■ **What you should do**
With the pictures left out, repeat every entry that follows exactly.

■ **The data**
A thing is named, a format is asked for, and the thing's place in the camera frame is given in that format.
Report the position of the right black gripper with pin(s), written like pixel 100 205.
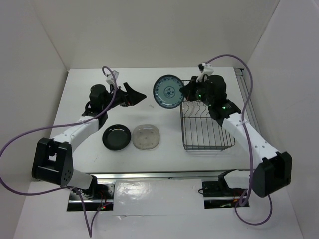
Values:
pixel 189 89

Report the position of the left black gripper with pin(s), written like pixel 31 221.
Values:
pixel 133 97

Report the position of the blue patterned ceramic plate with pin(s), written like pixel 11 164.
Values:
pixel 166 91

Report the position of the clear ribbed glass plate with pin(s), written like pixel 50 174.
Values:
pixel 193 109

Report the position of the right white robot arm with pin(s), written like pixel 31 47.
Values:
pixel 270 170

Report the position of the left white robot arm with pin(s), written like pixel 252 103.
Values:
pixel 53 161

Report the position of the frosted beige glass plate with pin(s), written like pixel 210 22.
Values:
pixel 146 137

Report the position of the black round plate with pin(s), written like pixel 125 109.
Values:
pixel 116 137

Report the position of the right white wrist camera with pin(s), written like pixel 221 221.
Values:
pixel 205 71

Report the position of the metal wire dish rack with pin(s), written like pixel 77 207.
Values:
pixel 203 133

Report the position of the aluminium front rail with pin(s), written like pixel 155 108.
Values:
pixel 159 175

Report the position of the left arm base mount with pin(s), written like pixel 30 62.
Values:
pixel 103 199

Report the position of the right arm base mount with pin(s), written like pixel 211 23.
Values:
pixel 218 196

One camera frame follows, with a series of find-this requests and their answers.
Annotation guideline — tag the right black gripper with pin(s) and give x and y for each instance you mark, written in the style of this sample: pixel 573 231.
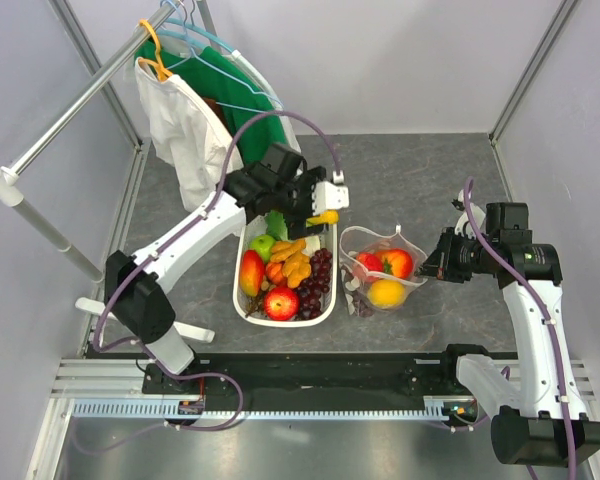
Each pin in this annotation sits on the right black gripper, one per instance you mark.
pixel 441 264

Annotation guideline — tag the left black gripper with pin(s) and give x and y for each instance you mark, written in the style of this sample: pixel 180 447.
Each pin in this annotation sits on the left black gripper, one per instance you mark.
pixel 296 225

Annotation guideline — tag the yellow red mango back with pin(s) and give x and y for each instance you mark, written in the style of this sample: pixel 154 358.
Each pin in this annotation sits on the yellow red mango back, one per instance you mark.
pixel 328 217

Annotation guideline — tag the red tomato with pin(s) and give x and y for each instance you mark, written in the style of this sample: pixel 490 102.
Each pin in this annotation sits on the red tomato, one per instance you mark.
pixel 396 262

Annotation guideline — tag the yellow lemon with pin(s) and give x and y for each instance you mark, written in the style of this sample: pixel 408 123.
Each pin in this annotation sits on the yellow lemon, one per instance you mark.
pixel 386 294

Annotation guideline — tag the clear polka dot zip bag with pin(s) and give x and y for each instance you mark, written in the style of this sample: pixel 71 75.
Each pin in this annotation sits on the clear polka dot zip bag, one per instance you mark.
pixel 357 239

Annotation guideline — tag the red apple back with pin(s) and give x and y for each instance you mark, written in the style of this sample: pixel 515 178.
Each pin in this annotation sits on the red apple back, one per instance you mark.
pixel 366 262

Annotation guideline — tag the red apple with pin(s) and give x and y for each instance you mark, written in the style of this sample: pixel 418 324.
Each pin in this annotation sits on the red apple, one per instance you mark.
pixel 281 304
pixel 366 262

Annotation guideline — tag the dark purple grape bunch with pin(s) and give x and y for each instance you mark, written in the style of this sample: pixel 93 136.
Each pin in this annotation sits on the dark purple grape bunch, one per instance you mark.
pixel 356 302

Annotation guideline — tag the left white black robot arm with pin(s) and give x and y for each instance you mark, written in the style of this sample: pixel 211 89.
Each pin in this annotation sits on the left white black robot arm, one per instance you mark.
pixel 136 286

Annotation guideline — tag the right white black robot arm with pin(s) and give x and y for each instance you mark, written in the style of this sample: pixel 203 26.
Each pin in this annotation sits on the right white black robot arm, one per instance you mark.
pixel 542 420

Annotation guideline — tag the green cabbage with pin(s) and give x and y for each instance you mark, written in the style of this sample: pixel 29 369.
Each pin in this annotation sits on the green cabbage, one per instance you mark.
pixel 276 226

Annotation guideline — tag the yellow ginger root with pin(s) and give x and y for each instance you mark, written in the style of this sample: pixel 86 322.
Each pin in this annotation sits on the yellow ginger root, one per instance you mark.
pixel 296 265

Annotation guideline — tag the green apple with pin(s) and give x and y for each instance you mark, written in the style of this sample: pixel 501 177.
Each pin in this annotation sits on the green apple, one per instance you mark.
pixel 263 245

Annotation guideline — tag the small orange pumpkin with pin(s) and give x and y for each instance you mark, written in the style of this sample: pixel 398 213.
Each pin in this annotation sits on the small orange pumpkin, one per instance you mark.
pixel 274 273

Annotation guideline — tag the dark grape bunch right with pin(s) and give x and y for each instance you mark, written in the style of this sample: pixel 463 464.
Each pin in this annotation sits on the dark grape bunch right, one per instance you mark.
pixel 313 290

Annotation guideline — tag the white plastic fruit basket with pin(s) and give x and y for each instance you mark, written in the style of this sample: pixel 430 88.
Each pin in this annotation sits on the white plastic fruit basket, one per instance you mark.
pixel 251 309

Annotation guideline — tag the red yellow mango left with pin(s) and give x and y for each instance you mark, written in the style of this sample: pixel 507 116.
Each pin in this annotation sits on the red yellow mango left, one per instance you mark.
pixel 251 273

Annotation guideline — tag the red apple front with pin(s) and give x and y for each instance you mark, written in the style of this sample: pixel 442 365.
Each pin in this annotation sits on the red apple front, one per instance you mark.
pixel 281 304

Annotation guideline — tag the green shirt on hanger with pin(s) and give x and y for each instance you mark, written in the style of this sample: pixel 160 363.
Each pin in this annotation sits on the green shirt on hanger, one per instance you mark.
pixel 231 119

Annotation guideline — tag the white shirt on hanger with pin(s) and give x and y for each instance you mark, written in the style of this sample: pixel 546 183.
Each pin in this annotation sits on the white shirt on hanger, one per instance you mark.
pixel 186 133

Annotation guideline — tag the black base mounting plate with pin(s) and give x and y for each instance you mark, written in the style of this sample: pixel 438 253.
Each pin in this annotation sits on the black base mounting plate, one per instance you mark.
pixel 335 379

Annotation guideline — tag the orange clothes hanger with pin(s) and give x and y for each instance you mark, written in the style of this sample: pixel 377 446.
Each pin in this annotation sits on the orange clothes hanger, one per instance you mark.
pixel 156 64

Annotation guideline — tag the blue clothes hanger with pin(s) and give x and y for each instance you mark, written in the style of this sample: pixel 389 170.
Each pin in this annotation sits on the blue clothes hanger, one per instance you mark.
pixel 211 71

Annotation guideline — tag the metal clothes rack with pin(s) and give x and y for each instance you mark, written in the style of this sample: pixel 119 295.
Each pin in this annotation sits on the metal clothes rack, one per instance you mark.
pixel 82 182

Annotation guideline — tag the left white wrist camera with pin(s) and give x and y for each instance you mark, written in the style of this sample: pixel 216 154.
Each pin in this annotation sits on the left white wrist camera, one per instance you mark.
pixel 330 194

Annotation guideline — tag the light blue cable duct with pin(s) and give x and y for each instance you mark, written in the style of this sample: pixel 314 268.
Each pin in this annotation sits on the light blue cable duct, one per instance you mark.
pixel 429 408

■ **Final answer**
A thing is named, a format is asked for, and the thing's place in the camera frame is given in that format.
Report the position of the right black gripper with pin(s), written like pixel 100 205.
Values:
pixel 189 89

Report the position of the left black gripper with pin(s), written like pixel 31 221.
Values:
pixel 133 97

Report the position of the blue patterned ceramic plate with pin(s), written like pixel 11 164.
Values:
pixel 166 91

Report the position of the clear ribbed glass plate with pin(s), written like pixel 50 174.
Values:
pixel 193 109

Report the position of the right white robot arm with pin(s), written like pixel 31 47.
Values:
pixel 270 170

Report the position of the left white robot arm with pin(s), written like pixel 252 103.
Values:
pixel 53 161

Report the position of the frosted beige glass plate with pin(s), written like pixel 210 22.
Values:
pixel 146 137

Report the position of the black round plate with pin(s), written like pixel 125 109.
Values:
pixel 116 137

Report the position of the right white wrist camera with pin(s), written like pixel 221 221.
Values:
pixel 205 71

Report the position of the metal wire dish rack with pin(s), written like pixel 77 207.
Values:
pixel 203 133

Report the position of the aluminium front rail with pin(s), written like pixel 155 108.
Values:
pixel 159 175

Report the position of the left arm base mount with pin(s), written like pixel 30 62.
Values:
pixel 103 199

Report the position of the right arm base mount with pin(s), written like pixel 211 23.
Values:
pixel 218 196

One camera frame follows, with a series of find-this requests and their answers.
Annotation guideline — tag the right black gripper with pin(s) and give x and y for each instance you mark, written in the style of this sample: pixel 573 231.
Each pin in this annotation sits on the right black gripper, one per instance you mark.
pixel 441 264

Annotation guideline — tag the left black gripper with pin(s) and give x and y for each instance you mark, written in the style of this sample: pixel 180 447.
Each pin in this annotation sits on the left black gripper, one per instance you mark.
pixel 296 225

Annotation guideline — tag the yellow red mango back with pin(s) and give x and y for each instance you mark, written in the style of this sample: pixel 154 358.
Each pin in this annotation sits on the yellow red mango back, one per instance you mark.
pixel 328 217

Annotation guideline — tag the red tomato with pin(s) and give x and y for each instance you mark, written in the style of this sample: pixel 490 102.
Each pin in this annotation sits on the red tomato, one per instance you mark.
pixel 396 262

Annotation guideline — tag the yellow lemon with pin(s) and give x and y for each instance you mark, written in the style of this sample: pixel 408 123.
Each pin in this annotation sits on the yellow lemon, one per instance you mark.
pixel 386 294

Annotation guideline — tag the clear polka dot zip bag with pin(s) and give x and y for each instance you mark, written in the style of this sample: pixel 71 75.
Each pin in this annotation sits on the clear polka dot zip bag, one per instance you mark.
pixel 357 239

Annotation guideline — tag the red apple back with pin(s) and give x and y for each instance you mark, written in the style of this sample: pixel 515 178.
Each pin in this annotation sits on the red apple back, one per instance you mark.
pixel 366 262

Annotation guideline — tag the red apple with pin(s) and give x and y for each instance you mark, written in the style of this sample: pixel 418 324.
Each pin in this annotation sits on the red apple, one per instance you mark.
pixel 281 304
pixel 366 262

Annotation guideline — tag the dark purple grape bunch with pin(s) and give x and y for each instance you mark, written in the style of this sample: pixel 93 136.
Each pin in this annotation sits on the dark purple grape bunch, one per instance you mark.
pixel 356 302

Annotation guideline — tag the left white black robot arm with pin(s) and give x and y for each instance you mark, written in the style of this sample: pixel 211 89.
Each pin in this annotation sits on the left white black robot arm, one per instance you mark.
pixel 136 286

Annotation guideline — tag the right white black robot arm with pin(s) and give x and y for each instance you mark, written in the style of this sample: pixel 203 26.
Each pin in this annotation sits on the right white black robot arm, one per instance you mark.
pixel 542 420

Annotation guideline — tag the green cabbage with pin(s) and give x and y for each instance you mark, written in the style of this sample: pixel 29 369.
Each pin in this annotation sits on the green cabbage, one per instance you mark.
pixel 276 226

Annotation guideline — tag the yellow ginger root with pin(s) and give x and y for each instance you mark, written in the style of this sample: pixel 86 322.
Each pin in this annotation sits on the yellow ginger root, one per instance you mark.
pixel 296 265

Annotation guideline — tag the green apple with pin(s) and give x and y for each instance you mark, written in the style of this sample: pixel 501 177.
Each pin in this annotation sits on the green apple, one per instance you mark.
pixel 263 245

Annotation guideline — tag the small orange pumpkin with pin(s) and give x and y for each instance you mark, written in the style of this sample: pixel 398 213.
Each pin in this annotation sits on the small orange pumpkin, one per instance you mark.
pixel 274 273

Annotation guideline — tag the dark grape bunch right with pin(s) and give x and y for each instance you mark, written in the style of this sample: pixel 463 464.
Each pin in this annotation sits on the dark grape bunch right, one per instance you mark.
pixel 313 290

Annotation guideline — tag the white plastic fruit basket with pin(s) and give x and y for each instance you mark, written in the style of this sample: pixel 430 88.
Each pin in this annotation sits on the white plastic fruit basket, one per instance you mark.
pixel 251 309

Annotation guideline — tag the red yellow mango left with pin(s) and give x and y for each instance you mark, written in the style of this sample: pixel 507 116.
Each pin in this annotation sits on the red yellow mango left, one per instance you mark.
pixel 251 273

Annotation guideline — tag the red apple front with pin(s) and give x and y for each instance you mark, written in the style of this sample: pixel 442 365.
Each pin in this annotation sits on the red apple front, one per instance you mark.
pixel 281 304

Annotation guideline — tag the green shirt on hanger with pin(s) and give x and y for each instance you mark, written in the style of this sample: pixel 160 363.
Each pin in this annotation sits on the green shirt on hanger, one per instance you mark.
pixel 231 119

Annotation guideline — tag the white shirt on hanger with pin(s) and give x and y for each instance you mark, written in the style of this sample: pixel 546 183.
Each pin in this annotation sits on the white shirt on hanger, one per instance you mark.
pixel 186 133

Annotation guideline — tag the black base mounting plate with pin(s) and give x and y for each instance you mark, written in the style of this sample: pixel 438 253.
Each pin in this annotation sits on the black base mounting plate, one per instance you mark.
pixel 335 379

Annotation guideline — tag the orange clothes hanger with pin(s) and give x and y for each instance you mark, written in the style of this sample: pixel 377 446.
Each pin in this annotation sits on the orange clothes hanger, one per instance you mark.
pixel 156 64

Annotation guideline — tag the blue clothes hanger with pin(s) and give x and y for each instance you mark, written in the style of this sample: pixel 389 170.
Each pin in this annotation sits on the blue clothes hanger, one per instance you mark.
pixel 211 71

Annotation guideline — tag the metal clothes rack with pin(s) and give x and y for each instance you mark, written in the style of this sample: pixel 119 295.
Each pin in this annotation sits on the metal clothes rack, one per instance you mark.
pixel 82 182

Annotation guideline — tag the left white wrist camera with pin(s) and give x and y for each instance you mark, written in the style of this sample: pixel 216 154.
Each pin in this annotation sits on the left white wrist camera, one per instance you mark.
pixel 330 194

Annotation guideline — tag the light blue cable duct with pin(s) and give x and y for each instance you mark, written in the style of this sample: pixel 314 268.
Each pin in this annotation sits on the light blue cable duct, one per instance you mark.
pixel 429 408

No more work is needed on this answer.